Existe un solo camino de reversión y hoy aparece como imposible: un consenso estratégico entre los argentinos con vocación patriótica más cercanos a los niveles de decisión. La polarización impulsada por la mafia corporativa del populismo la hace imposible. La banalidad con que es mirada la política por gran cantidad de ciudadanos hace el resto.
La generalización descalificadora hacia el espacio público de quienes debieran aportar racionalidad al debate por su nivel cultural, su preparación y sus conocimientos desalienta a quienes toman al compromiso público como lo que debiera ser: un servicio a la sociedad. Y un coro de repetidores-operadores desde los medios masivos hacen el resto, quitando nivel al debate nacional del que se ha ausentado toda reflexión de futuro o mirada estratégica.
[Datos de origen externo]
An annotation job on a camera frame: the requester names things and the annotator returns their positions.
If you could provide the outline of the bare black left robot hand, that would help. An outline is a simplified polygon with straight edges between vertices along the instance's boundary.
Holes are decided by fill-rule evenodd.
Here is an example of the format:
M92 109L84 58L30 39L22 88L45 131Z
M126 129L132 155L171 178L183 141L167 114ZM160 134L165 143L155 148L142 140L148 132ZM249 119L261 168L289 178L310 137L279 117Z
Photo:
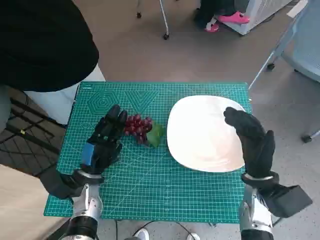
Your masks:
M84 144L80 168L87 174L100 175L112 165L122 150L123 135L128 112L115 104L94 128Z

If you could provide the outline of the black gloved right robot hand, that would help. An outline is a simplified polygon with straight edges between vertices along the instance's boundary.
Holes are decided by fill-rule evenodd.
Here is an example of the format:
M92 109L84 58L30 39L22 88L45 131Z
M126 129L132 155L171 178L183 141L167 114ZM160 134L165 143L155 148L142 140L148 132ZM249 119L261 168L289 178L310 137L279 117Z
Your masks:
M276 148L274 131L264 130L255 116L242 110L227 107L223 115L240 139L245 172L255 179L270 177Z

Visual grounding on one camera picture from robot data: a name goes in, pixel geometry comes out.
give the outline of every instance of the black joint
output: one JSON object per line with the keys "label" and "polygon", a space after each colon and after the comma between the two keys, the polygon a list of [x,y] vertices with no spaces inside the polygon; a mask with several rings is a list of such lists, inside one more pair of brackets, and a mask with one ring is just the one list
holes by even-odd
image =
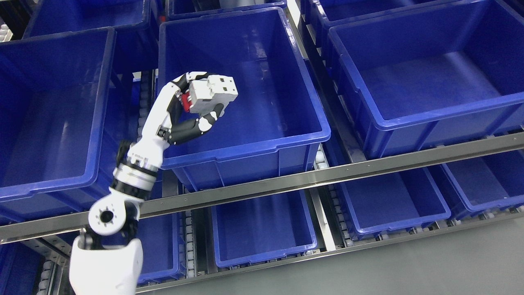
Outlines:
{"label": "black joint", "polygon": [[124,159],[124,160],[122,161],[121,165],[126,165],[126,166],[128,166],[128,167],[131,167],[131,168],[133,168],[133,169],[135,169],[135,170],[138,170],[138,171],[140,171],[140,172],[146,173],[146,174],[151,175],[151,176],[154,176],[154,177],[157,177],[157,176],[158,176],[158,171],[152,171],[152,170],[145,169],[145,168],[140,167],[140,166],[138,166],[138,165],[136,165],[136,164],[133,164],[133,163],[128,162],[127,159]]}
{"label": "black joint", "polygon": [[149,193],[150,191],[146,191],[145,189],[141,189],[138,187],[134,187],[132,185],[129,185],[127,183],[121,182],[118,179],[113,179],[113,182],[111,182],[111,188],[113,188],[116,191],[119,191],[123,194],[130,195],[132,197],[137,197],[143,200],[149,199]]}
{"label": "black joint", "polygon": [[116,153],[116,166],[118,166],[126,157],[127,152],[129,151],[129,148],[131,147],[132,143],[133,142],[129,140],[120,141],[120,145],[118,146],[118,152]]}

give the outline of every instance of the storage rack
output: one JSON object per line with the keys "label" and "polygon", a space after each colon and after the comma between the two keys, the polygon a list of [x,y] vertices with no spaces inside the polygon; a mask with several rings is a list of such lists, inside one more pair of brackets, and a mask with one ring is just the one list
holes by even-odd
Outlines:
{"label": "storage rack", "polygon": [[[331,192],[333,190],[331,184],[524,149],[524,132],[520,131],[508,135],[366,161],[355,135],[350,131],[351,129],[347,128],[347,126],[342,126],[342,124],[346,124],[346,120],[338,119],[345,114],[341,110],[340,105],[337,105],[338,97],[331,82],[325,78],[327,76],[322,72],[322,61],[319,59],[318,53],[315,52],[315,47],[307,44],[307,38],[300,38],[300,36],[304,37],[305,34],[309,34],[309,28],[301,23],[300,16],[297,17],[299,12],[296,4],[289,2],[286,13],[289,22],[292,24],[291,27],[302,54],[313,69],[311,72],[312,78],[332,126],[332,136],[342,135],[344,142],[341,145],[341,149],[351,160],[352,164],[182,195],[169,194],[169,192],[176,192],[173,186],[176,187],[177,180],[174,177],[166,177],[163,182],[164,197],[145,202],[141,207],[141,217],[148,218],[192,210],[192,223],[189,225],[194,232],[193,250],[195,255],[193,257],[196,276],[142,286],[137,289],[137,293],[430,237],[524,216],[524,208],[511,208],[495,214],[481,214],[476,218],[466,219],[461,222],[456,220],[435,220],[431,226],[424,230],[419,227],[405,233],[389,236],[379,235],[375,239],[355,242],[348,240],[344,236],[343,228],[340,227],[340,223],[343,220],[339,219],[338,212],[331,200],[332,197],[336,197]],[[307,253],[307,255],[297,255],[296,257],[277,259],[246,267],[218,269],[214,264],[213,249],[209,246],[209,241],[212,238],[211,226],[207,223],[210,220],[208,218],[208,207],[297,189],[307,189],[309,191],[308,201],[313,221],[316,225],[319,248]],[[27,246],[38,250],[48,260],[54,261],[56,266],[52,269],[52,283],[47,290],[47,294],[72,294],[68,284],[68,261],[71,248],[56,235],[81,229],[87,224],[87,216],[87,212],[82,212],[1,226],[0,244],[23,241]]]}

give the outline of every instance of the bolt hole
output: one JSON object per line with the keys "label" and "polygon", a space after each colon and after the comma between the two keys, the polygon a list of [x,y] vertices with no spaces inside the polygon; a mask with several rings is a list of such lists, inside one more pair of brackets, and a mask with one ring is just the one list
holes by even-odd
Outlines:
{"label": "bolt hole", "polygon": [[108,223],[111,221],[111,219],[113,219],[113,216],[113,212],[106,210],[100,214],[100,221],[103,223]]}

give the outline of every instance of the metal rail
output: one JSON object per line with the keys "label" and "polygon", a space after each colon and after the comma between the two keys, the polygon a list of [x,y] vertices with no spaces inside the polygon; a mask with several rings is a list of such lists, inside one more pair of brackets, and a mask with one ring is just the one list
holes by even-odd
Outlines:
{"label": "metal rail", "polygon": [[[144,202],[141,218],[204,208],[244,199],[312,188],[375,175],[524,149],[524,132],[436,147],[429,150],[209,189]],[[79,230],[88,213],[33,220],[0,227],[0,244]]]}

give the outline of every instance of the blue storage crate
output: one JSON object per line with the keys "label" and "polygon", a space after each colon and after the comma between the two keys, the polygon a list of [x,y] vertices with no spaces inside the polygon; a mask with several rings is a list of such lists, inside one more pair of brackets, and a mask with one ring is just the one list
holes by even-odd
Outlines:
{"label": "blue storage crate", "polygon": [[287,0],[196,0],[196,5],[195,0],[167,0],[166,18],[177,20],[266,7],[286,8],[286,6]]}
{"label": "blue storage crate", "polygon": [[24,38],[112,26],[118,32],[117,73],[158,66],[158,6],[154,0],[40,0]]}
{"label": "blue storage crate", "polygon": [[[144,262],[138,284],[163,282],[185,276],[184,222],[181,213],[140,219],[137,238],[142,242]],[[106,246],[122,245],[120,234],[104,237]]]}
{"label": "blue storage crate", "polygon": [[209,133],[164,153],[162,169],[189,190],[312,169],[331,132],[290,32],[279,7],[161,25],[159,85],[203,70],[232,76],[238,87]]}
{"label": "blue storage crate", "polygon": [[429,168],[452,218],[524,204],[524,153],[513,151]]}
{"label": "blue storage crate", "polygon": [[219,267],[253,264],[316,248],[304,191],[211,208]]}
{"label": "blue storage crate", "polygon": [[0,224],[108,194],[119,142],[138,125],[132,75],[110,79],[114,46],[113,28],[0,44]]}
{"label": "blue storage crate", "polygon": [[[347,164],[335,138],[324,146],[331,165]],[[451,216],[427,168],[342,182],[335,189],[352,239],[428,227]]]}
{"label": "blue storage crate", "polygon": [[501,1],[421,8],[329,35],[326,65],[369,158],[524,124],[524,19]]}
{"label": "blue storage crate", "polygon": [[42,256],[21,243],[0,245],[0,294],[32,295]]}
{"label": "blue storage crate", "polygon": [[322,47],[328,39],[329,28],[403,12],[411,9],[456,2],[457,0],[302,0],[300,12],[315,35],[315,45]]}

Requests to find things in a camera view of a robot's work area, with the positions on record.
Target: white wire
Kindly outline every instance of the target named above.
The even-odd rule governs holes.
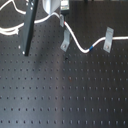
[[[48,15],[47,17],[45,17],[45,18],[43,18],[43,19],[41,19],[41,20],[36,20],[36,21],[35,21],[35,24],[44,22],[44,21],[48,20],[48,19],[49,19],[51,16],[53,16],[53,15],[55,15],[55,16],[57,16],[57,17],[59,18],[59,15],[54,12],[54,13],[52,13],[51,15]],[[19,29],[19,28],[21,28],[21,27],[23,27],[23,26],[24,26],[24,23],[19,24],[18,26],[15,26],[15,27],[11,27],[11,28],[0,28],[0,31],[4,31],[4,32],[14,31],[15,29]]]
[[[21,13],[21,14],[23,14],[23,15],[26,14],[26,12],[24,12],[24,11],[22,11],[22,10],[19,10],[19,9],[16,7],[16,4],[15,4],[14,0],[12,0],[12,2],[13,2],[13,5],[14,5],[14,7],[15,7],[15,9],[16,9],[17,12],[19,12],[19,13]]]
[[[72,35],[72,37],[73,37],[73,39],[74,39],[74,41],[75,41],[77,47],[79,48],[79,50],[80,50],[81,52],[83,52],[83,53],[88,53],[88,52],[90,51],[90,49],[87,49],[87,50],[83,49],[83,48],[80,46],[79,42],[77,41],[77,39],[76,39],[76,37],[75,37],[75,35],[74,35],[72,29],[69,27],[69,25],[68,25],[66,22],[64,22],[64,24],[65,24],[65,26],[68,28],[69,32],[71,33],[71,35]],[[106,39],[105,37],[100,38],[100,39],[97,40],[92,46],[95,47],[97,44],[99,44],[101,41],[104,41],[105,39]],[[113,39],[113,40],[128,40],[128,36],[124,36],[124,37],[113,37],[112,39]]]
[[[19,10],[19,9],[16,7],[16,4],[15,4],[14,0],[9,0],[9,1],[7,1],[4,5],[2,5],[2,6],[0,7],[0,11],[1,11],[5,6],[7,6],[9,3],[11,3],[11,2],[13,3],[14,8],[15,8],[15,10],[16,10],[17,12],[19,12],[19,13],[21,13],[21,14],[23,14],[23,15],[26,14],[26,12],[24,12],[24,11],[22,11],[22,10]]]
[[[11,31],[11,32],[2,32],[2,31],[0,31],[1,34],[6,35],[6,36],[16,35],[16,34],[18,35],[18,32],[19,32],[18,29],[15,29],[14,31]]]
[[[71,28],[69,27],[69,25],[68,25],[66,22],[64,22],[64,24],[65,24],[65,26],[68,28],[69,32],[71,33],[71,35],[72,35],[72,37],[73,37],[73,39],[74,39],[74,41],[75,41],[77,47],[80,49],[80,51],[83,52],[83,53],[88,53],[88,52],[89,52],[89,49],[87,49],[87,50],[83,49],[83,48],[79,45],[79,43],[78,43],[78,41],[77,41],[77,39],[76,39],[76,37],[75,37],[73,31],[72,31]]]
[[[7,1],[4,5],[2,5],[2,6],[0,7],[0,10],[2,10],[2,9],[3,9],[5,6],[7,6],[10,2],[13,3],[14,8],[16,9],[17,12],[19,12],[19,13],[21,13],[21,14],[26,14],[26,12],[21,11],[21,10],[19,10],[19,9],[16,7],[16,4],[15,4],[14,0],[9,0],[9,1]],[[58,18],[60,18],[60,16],[59,16],[57,13],[54,12],[54,13],[52,13],[51,15],[48,15],[47,17],[45,17],[45,18],[43,18],[43,19],[36,20],[34,23],[35,23],[35,24],[38,24],[38,23],[44,22],[44,21],[48,20],[48,19],[49,19],[51,16],[53,16],[53,15],[57,16]],[[90,51],[90,49],[87,49],[87,50],[83,49],[83,48],[80,46],[79,42],[77,41],[77,38],[75,37],[75,35],[74,35],[72,29],[69,27],[69,25],[68,25],[66,22],[64,22],[64,24],[65,24],[65,26],[68,28],[68,30],[70,31],[70,33],[71,33],[71,35],[72,35],[72,37],[73,37],[73,39],[74,39],[74,41],[75,41],[77,47],[79,48],[79,50],[80,50],[81,52],[83,52],[83,53],[88,53],[88,52]],[[11,27],[11,28],[0,28],[0,33],[1,33],[1,34],[4,34],[4,35],[14,35],[14,34],[18,34],[18,31],[19,31],[18,29],[21,28],[21,27],[23,27],[23,26],[24,26],[24,23],[22,23],[22,24],[20,24],[20,25],[18,25],[18,26],[15,26],[15,27]],[[126,36],[126,37],[113,37],[113,40],[127,40],[127,39],[128,39],[128,36]],[[102,37],[102,38],[100,38],[99,40],[97,40],[92,46],[95,47],[97,44],[99,44],[101,41],[104,41],[104,40],[105,40],[105,37]]]
[[[5,6],[7,6],[10,2],[12,2],[12,0],[9,0],[9,1],[7,1],[5,4],[3,4],[3,5],[0,7],[0,11],[1,11]]]

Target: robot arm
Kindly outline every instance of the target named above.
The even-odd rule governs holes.
[[[42,3],[44,10],[52,14],[61,5],[61,0],[42,0]]]

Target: metal mount
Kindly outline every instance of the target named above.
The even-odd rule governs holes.
[[[63,41],[63,43],[62,43],[62,45],[61,45],[61,49],[63,50],[63,51],[67,51],[67,49],[68,49],[68,46],[69,46],[69,44],[70,44],[70,32],[66,29],[65,31],[64,31],[64,41]]]
[[[106,32],[106,39],[103,47],[103,49],[108,53],[110,53],[111,51],[113,34],[114,34],[114,30],[108,27]]]

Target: cable
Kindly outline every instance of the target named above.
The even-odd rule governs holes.
[[[38,23],[44,22],[44,21],[48,20],[53,15],[55,15],[55,16],[57,16],[59,18],[59,15],[54,12],[51,15],[48,15],[47,17],[45,17],[45,18],[43,18],[41,20],[36,20],[34,23],[38,24]],[[19,29],[19,28],[21,28],[23,26],[24,26],[24,23],[19,24],[18,26],[15,26],[15,27],[11,27],[11,28],[0,28],[0,31],[4,31],[4,32],[14,31],[15,29]]]
[[[2,9],[3,9],[5,6],[7,6],[10,2],[13,2],[13,5],[14,5],[14,7],[15,7],[15,9],[16,9],[17,12],[19,12],[19,13],[21,13],[21,14],[26,14],[26,12],[17,9],[14,0],[9,0],[9,1],[7,1],[3,6],[0,7],[0,10],[2,10]],[[60,18],[60,16],[59,16],[57,13],[54,12],[54,13],[52,13],[51,15],[48,15],[47,17],[45,17],[45,18],[43,18],[43,19],[36,20],[34,23],[35,23],[35,24],[38,24],[38,23],[44,22],[44,21],[48,20],[48,19],[49,19],[51,16],[53,16],[53,15],[57,16],[58,18]],[[99,40],[97,40],[90,48],[88,48],[88,49],[85,50],[85,49],[83,49],[83,48],[80,46],[80,44],[79,44],[77,38],[75,37],[75,35],[74,35],[72,29],[71,29],[70,26],[67,24],[67,22],[64,22],[64,24],[65,24],[65,26],[68,28],[69,32],[71,33],[71,35],[72,35],[72,37],[73,37],[73,39],[74,39],[74,41],[75,41],[77,47],[78,47],[79,50],[80,50],[81,52],[83,52],[83,53],[88,53],[88,52],[89,52],[90,50],[92,50],[97,44],[99,44],[101,41],[104,41],[104,40],[105,40],[105,37],[102,37],[102,38],[100,38]],[[19,31],[18,29],[21,28],[21,27],[23,27],[23,26],[24,26],[24,23],[21,23],[21,24],[19,24],[18,26],[15,26],[15,27],[12,27],[12,28],[0,28],[0,33],[1,33],[1,34],[4,34],[4,35],[14,35],[14,34],[18,34],[18,31]],[[127,40],[127,39],[128,39],[128,36],[126,36],[126,37],[113,37],[113,40]]]
[[[91,50],[93,49],[93,47],[95,47],[95,46],[96,46],[97,44],[99,44],[101,41],[104,41],[104,40],[106,39],[105,37],[100,38],[100,39],[97,40],[90,48],[88,48],[87,50],[85,50],[85,49],[83,49],[83,48],[80,46],[79,42],[77,41],[77,39],[76,39],[76,37],[75,37],[75,35],[74,35],[72,29],[69,27],[69,25],[68,25],[66,22],[64,22],[64,24],[65,24],[65,26],[68,28],[69,32],[71,33],[71,35],[72,35],[72,37],[73,37],[73,39],[74,39],[74,41],[75,41],[77,47],[78,47],[79,50],[80,50],[81,52],[83,52],[83,53],[88,53],[89,51],[91,51]],[[113,40],[128,40],[128,36],[125,36],[125,37],[113,37]]]
[[[24,11],[22,11],[22,10],[19,10],[19,9],[16,7],[16,4],[15,4],[14,0],[12,0],[12,2],[13,2],[13,5],[14,5],[14,7],[15,7],[15,9],[16,9],[17,12],[19,12],[19,13],[21,13],[21,14],[23,14],[23,15],[26,14],[26,12],[24,12]]]
[[[2,6],[0,7],[0,11],[1,11],[5,6],[7,6],[9,3],[11,3],[11,2],[13,3],[14,8],[15,8],[15,10],[16,10],[17,12],[19,12],[19,13],[21,13],[21,14],[23,14],[23,15],[26,14],[26,12],[24,12],[24,11],[22,11],[22,10],[19,10],[19,9],[16,7],[16,4],[15,4],[14,0],[9,0],[9,1],[7,1],[4,5],[2,5]]]
[[[12,31],[12,32],[2,32],[2,31],[0,31],[1,34],[6,35],[6,36],[16,35],[16,34],[18,35],[18,32],[19,32],[18,29],[15,29],[15,30]]]

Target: metal bracket
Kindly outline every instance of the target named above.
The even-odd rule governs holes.
[[[113,34],[114,34],[114,30],[108,27],[106,32],[106,39],[103,47],[103,49],[108,53],[110,53],[111,51]]]
[[[62,43],[62,45],[61,45],[61,49],[63,50],[63,51],[67,51],[67,49],[68,49],[68,46],[69,46],[69,44],[70,44],[70,32],[68,31],[68,30],[65,30],[64,31],[64,41],[63,41],[63,43]]]
[[[64,27],[64,16],[60,15],[60,26]]]
[[[19,46],[25,56],[29,54],[37,6],[38,0],[29,0],[22,31],[21,46]]]

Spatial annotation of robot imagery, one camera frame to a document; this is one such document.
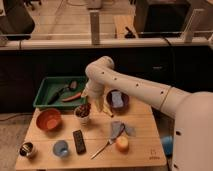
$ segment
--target wooden table
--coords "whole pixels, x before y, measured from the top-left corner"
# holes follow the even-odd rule
[[[16,170],[38,169],[80,169],[80,168],[124,168],[162,166],[166,164],[165,155],[159,139],[156,123],[151,107],[130,97],[129,109],[123,114],[116,114],[110,118],[105,113],[99,113],[91,103],[91,120],[86,126],[80,125],[72,111],[63,112],[63,124],[58,131],[43,132],[36,127],[36,118],[40,111],[35,110],[30,123],[25,141],[31,141],[38,153],[34,159],[28,160],[18,156]],[[110,135],[110,122],[122,121],[135,127],[136,136],[128,137],[129,151],[122,154],[116,150],[115,145],[107,147],[95,159],[90,157],[103,147]],[[81,129],[85,139],[87,152],[77,155],[72,132]],[[52,152],[52,147],[57,140],[66,140],[69,144],[71,155],[60,159]]]
[[[115,15],[114,24],[116,38],[125,39],[125,34],[128,32],[125,27],[128,27],[133,34],[138,38],[138,34],[133,26],[134,16],[133,15]]]

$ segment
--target floor
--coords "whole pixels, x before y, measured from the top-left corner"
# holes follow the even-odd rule
[[[90,16],[84,0],[45,0],[34,2],[35,10],[28,11],[36,23],[32,39],[88,39]],[[134,14],[129,0],[103,0],[100,10],[101,38],[114,38],[114,15]]]

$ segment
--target cup
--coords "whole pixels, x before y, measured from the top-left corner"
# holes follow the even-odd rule
[[[19,149],[19,154],[22,157],[33,158],[37,153],[35,146],[31,142],[25,142]]]
[[[90,120],[90,117],[89,115],[85,116],[85,117],[80,117],[80,116],[76,116],[78,121],[82,124],[82,125],[86,125],[89,120]]]
[[[76,107],[74,110],[75,116],[82,125],[86,125],[90,120],[90,108],[91,104],[87,103]]]
[[[69,155],[68,143],[65,140],[57,141],[53,146],[53,153],[60,158],[68,156]]]

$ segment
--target handle
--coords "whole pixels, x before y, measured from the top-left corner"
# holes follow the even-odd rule
[[[99,149],[95,154],[92,155],[91,159],[94,159],[98,154],[100,154],[108,145],[110,145],[110,142],[107,141],[106,145],[103,146],[101,149]]]

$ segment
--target blue cup
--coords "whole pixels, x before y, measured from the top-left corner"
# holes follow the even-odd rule
[[[58,157],[66,157],[69,155],[68,143],[64,140],[57,141],[53,146],[53,153]]]

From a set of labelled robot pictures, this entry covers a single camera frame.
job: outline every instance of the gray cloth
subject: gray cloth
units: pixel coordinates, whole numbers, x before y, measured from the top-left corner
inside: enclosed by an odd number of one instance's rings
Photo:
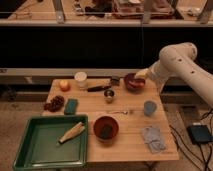
[[[150,126],[142,128],[141,133],[144,142],[149,146],[152,153],[159,153],[166,149],[166,145],[158,127]]]

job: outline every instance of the green sponge
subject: green sponge
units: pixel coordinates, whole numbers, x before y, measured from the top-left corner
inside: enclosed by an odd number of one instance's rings
[[[74,115],[77,104],[78,104],[77,99],[68,99],[65,109],[64,109],[64,114],[65,115]]]

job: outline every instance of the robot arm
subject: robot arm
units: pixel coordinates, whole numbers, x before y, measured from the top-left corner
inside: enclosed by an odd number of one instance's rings
[[[147,75],[159,86],[175,74],[213,107],[213,75],[193,62],[196,56],[197,48],[192,43],[166,46],[160,51],[159,60],[148,69]]]

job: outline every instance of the floor
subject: floor
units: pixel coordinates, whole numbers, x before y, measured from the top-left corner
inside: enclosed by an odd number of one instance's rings
[[[45,98],[47,93],[43,93],[40,95],[32,96],[31,94],[24,94],[22,98],[15,100],[11,100],[8,97],[4,97],[3,100],[0,101],[0,171],[11,171],[12,165],[17,153],[17,149],[19,143],[21,141],[21,137],[26,126],[27,120],[32,116],[39,116],[43,110],[43,104],[45,102]],[[185,109],[194,110],[197,112],[198,118],[202,116],[203,113],[209,110],[208,106],[205,103],[197,103],[194,104],[194,99],[187,104],[180,103],[181,100],[178,101],[177,98],[176,103],[171,100],[171,97],[163,97],[164,108],[169,120],[170,125],[176,129],[177,132],[181,135],[183,141],[187,145],[187,147],[195,153],[196,156],[202,158],[200,150],[197,146],[192,145],[189,136],[186,132],[186,124],[189,122],[194,122],[193,119],[184,119],[183,111],[187,111]],[[203,120],[203,123],[209,126],[210,116]],[[186,147],[184,147],[183,143],[180,140],[180,137],[172,131],[178,141],[178,151],[180,154],[180,160],[178,161],[165,161],[160,162],[156,166],[156,171],[170,171],[170,170],[181,170],[181,171],[199,171],[204,170],[204,165],[201,164],[194,155],[192,155]],[[209,154],[209,148],[207,145],[202,146],[204,151],[204,156],[207,158]],[[184,155],[184,153],[197,165],[195,166],[190,162],[190,160]],[[213,159],[211,159],[209,163],[209,168],[213,170]],[[111,164],[90,164],[85,168],[81,169],[72,169],[72,170],[83,170],[83,171],[142,171],[148,170],[142,163],[118,163],[116,165]]]

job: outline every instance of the apple
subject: apple
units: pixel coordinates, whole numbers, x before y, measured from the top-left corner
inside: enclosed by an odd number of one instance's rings
[[[61,91],[68,91],[70,89],[70,84],[67,80],[61,80],[59,82],[59,87]]]

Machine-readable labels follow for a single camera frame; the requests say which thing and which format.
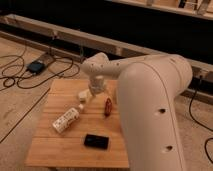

Quedan y son importantes los que luchan, y luchan, y luchan, peleando contra la montaña. Cual Quijotes contra molinos de viento, su prédica es comprendida por el país democrático con visión de futuro, pero no alcanza ante la apabullante presencia mediática de la banalidad comprada. Pero, fundamentalmente, por la ingenua -y voluntarista- actitud de una dirigencia timorata, cuando no acomodaticia, que podría incidir fuertemente en la construcción de una unidad de los que importan pero que, sin embargo, privilegia la perspectiva del “botín” por sobre el interés nacional.
El país, mientras tanto, se sigue disolviendo lentamente. Y los argentinos, empobreciéndose, aún aquellos que conforman la carne de cañón de la corporación de la decadencia.